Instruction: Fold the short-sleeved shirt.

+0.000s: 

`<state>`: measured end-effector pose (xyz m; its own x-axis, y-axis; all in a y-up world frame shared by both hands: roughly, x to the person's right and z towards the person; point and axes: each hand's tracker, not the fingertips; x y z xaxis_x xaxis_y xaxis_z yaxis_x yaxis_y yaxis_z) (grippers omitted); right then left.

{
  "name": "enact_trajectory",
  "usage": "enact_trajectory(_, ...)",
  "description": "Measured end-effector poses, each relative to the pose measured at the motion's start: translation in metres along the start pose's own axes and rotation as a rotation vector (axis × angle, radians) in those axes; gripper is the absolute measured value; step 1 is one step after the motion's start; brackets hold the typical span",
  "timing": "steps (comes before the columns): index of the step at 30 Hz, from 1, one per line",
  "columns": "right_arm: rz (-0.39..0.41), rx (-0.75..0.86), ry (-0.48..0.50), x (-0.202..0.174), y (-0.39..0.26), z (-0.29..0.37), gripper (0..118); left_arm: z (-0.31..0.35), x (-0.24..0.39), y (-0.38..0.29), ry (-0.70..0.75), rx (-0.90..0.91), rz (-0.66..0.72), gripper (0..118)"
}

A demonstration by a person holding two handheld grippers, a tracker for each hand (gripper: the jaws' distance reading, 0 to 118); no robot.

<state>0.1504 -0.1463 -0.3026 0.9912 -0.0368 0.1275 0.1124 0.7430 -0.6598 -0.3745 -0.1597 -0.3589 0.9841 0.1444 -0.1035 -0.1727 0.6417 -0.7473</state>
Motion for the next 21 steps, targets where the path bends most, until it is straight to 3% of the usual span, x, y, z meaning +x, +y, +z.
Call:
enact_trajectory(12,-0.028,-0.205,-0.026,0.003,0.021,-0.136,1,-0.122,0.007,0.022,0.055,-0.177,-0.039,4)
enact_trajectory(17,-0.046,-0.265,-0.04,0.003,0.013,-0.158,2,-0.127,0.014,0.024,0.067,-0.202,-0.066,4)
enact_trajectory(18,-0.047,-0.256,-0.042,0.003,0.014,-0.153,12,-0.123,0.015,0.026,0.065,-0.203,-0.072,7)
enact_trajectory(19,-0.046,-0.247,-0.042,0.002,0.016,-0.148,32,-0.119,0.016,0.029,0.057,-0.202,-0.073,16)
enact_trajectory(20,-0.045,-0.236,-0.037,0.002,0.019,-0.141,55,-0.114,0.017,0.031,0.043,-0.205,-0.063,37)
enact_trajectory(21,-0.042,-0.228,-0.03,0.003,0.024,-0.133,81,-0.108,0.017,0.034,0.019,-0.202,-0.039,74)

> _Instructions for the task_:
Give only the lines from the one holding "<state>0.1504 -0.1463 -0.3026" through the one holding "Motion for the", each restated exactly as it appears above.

> _Exercise answer_:
<state>0.1504 -0.1463 -0.3026 0.9912 -0.0368 0.1275 0.1124 0.7430 -0.6598 -0.3745 -0.1597 -0.3589 0.9841 0.1444 -0.1035 -0.1727 0.6417 -0.7473</state>
Motion for the next 21 steps, targets where the path bends most, until it is straight to 3% of the usual span, x, y, z meaning +x, +y, +z.

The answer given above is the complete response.